*About this task:*
Every line of the material must be written out again unchanged.
————
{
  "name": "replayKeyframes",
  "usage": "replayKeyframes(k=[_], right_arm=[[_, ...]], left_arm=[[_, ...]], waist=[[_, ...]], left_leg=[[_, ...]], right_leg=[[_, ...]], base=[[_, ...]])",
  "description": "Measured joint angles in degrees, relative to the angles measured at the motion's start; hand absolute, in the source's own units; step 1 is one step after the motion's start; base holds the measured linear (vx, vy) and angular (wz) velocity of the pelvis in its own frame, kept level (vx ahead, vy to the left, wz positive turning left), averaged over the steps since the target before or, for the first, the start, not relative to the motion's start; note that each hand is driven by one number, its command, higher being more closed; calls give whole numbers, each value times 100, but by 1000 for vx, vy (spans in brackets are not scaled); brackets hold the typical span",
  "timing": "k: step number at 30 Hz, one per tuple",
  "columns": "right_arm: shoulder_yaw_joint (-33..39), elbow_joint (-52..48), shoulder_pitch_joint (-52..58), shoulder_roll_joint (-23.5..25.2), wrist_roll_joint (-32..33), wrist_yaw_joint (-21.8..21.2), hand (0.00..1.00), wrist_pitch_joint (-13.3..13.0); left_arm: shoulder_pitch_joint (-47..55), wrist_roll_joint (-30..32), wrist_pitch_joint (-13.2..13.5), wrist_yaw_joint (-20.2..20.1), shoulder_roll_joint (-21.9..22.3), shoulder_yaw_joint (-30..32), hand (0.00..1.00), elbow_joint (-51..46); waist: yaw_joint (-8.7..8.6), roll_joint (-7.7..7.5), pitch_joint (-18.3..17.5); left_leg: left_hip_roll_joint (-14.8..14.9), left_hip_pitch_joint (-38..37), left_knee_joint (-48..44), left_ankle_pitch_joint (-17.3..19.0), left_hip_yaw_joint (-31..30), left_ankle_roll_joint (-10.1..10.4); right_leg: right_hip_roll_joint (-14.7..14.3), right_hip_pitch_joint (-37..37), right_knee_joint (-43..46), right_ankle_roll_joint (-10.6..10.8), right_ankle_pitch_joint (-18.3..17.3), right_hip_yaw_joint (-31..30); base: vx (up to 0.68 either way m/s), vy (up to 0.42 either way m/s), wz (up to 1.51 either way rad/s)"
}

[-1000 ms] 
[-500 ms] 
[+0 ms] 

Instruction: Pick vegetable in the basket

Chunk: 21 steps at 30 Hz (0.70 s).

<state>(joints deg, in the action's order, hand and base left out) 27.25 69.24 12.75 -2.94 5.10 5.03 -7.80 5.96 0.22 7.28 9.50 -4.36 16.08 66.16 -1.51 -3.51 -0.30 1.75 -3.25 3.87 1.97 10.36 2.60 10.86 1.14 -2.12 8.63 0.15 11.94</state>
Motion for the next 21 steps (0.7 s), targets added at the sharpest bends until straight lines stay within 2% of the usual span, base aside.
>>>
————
*Result for this exercise:*
{
  "name": "replayKeyframes",
  "usage": "replayKeyframes(k=[_], right_arm=[[_, ...]], left_arm=[[_, ...]], waist=[[_, ...]], left_leg=[[_, ...]], right_leg=[[_, ...]], base=[[_, ...]])",
  "description": "Measured joint angles in degrees, relative to the angles measured at the motion's start; hand absolute, in the source's own units; step 1 is one step after the motion's start; base holds the measured linear (vx, vy) and angular (wz) velocity of the pelvis in its own frame, kept level (vx ahead, vy to the left, wz positive turning left), averaged over the steps since the target before or, for the first, the start, not relative to the motion's start; note that each hand is driven by one number, its command, higher being more closed; calls give whole numbers, each value times 100, but by 1000 for vx, vy (spans in brackets are not scaled); brackets hold the typical span",
  "timing": "k: step number at 30 Hz, one per tuple",
  "columns": "right_arm: shoulder_yaw_joint (-33..39), elbow_joint (-52..48), shoulder_pitch_joint (-52..58), shoulder_roll_joint (-23.5..25.2), wrist_roll_joint (-32..33), wrist_yaw_joint (-21.8..21.2), hand (0.00..1.00), wrist_pitch_joint (-13.3..13.0); left_arm: shoulder_pitch_joint (-47..55), wrist_roll_joint (-30..32), wrist_pitch_joint (-13.2..13.5), wrist_yaw_joint (-20.2..20.1), shoulder_roll_joint (-21.9..22.3), shoulder_yaw_joint (-30..32), hand (0.00..1.00), elbow_joint (-51..46); waist: yaw_joint (-8.7..8.6), roll_joint (-7.7..7.5), pitch_joint (-18.3..17.5); left_leg: left_hip_roll_joint (-14.8..14.9), left_hip_pitch_joint (-38..37), left_knee_joint (-48..44), left_ankle_pitch_joint (-17.3..19.0), left_hip_yaw_joint (-31..30), left_ankle_roll_joint (-10.1..10.4); right_leg: right_hip_roll_joint (-14.7..14.3), right_hip_pitch_joint (-37..37), right_knee_joint (-43..46), right_ankle_roll_joint (-10.6..10.8), right_ankle_pitch_joint (-18.3..17.3), right_hip_yaw_joint (-31..30); base: vx (up to 0.68 either way m/s), vy (up to 0.42 either way m/s), wz (up to 1.51 either way rad/s)"
}

[-1000 ms] 
[-500 ms] 
[+0 ms] 

Instruction: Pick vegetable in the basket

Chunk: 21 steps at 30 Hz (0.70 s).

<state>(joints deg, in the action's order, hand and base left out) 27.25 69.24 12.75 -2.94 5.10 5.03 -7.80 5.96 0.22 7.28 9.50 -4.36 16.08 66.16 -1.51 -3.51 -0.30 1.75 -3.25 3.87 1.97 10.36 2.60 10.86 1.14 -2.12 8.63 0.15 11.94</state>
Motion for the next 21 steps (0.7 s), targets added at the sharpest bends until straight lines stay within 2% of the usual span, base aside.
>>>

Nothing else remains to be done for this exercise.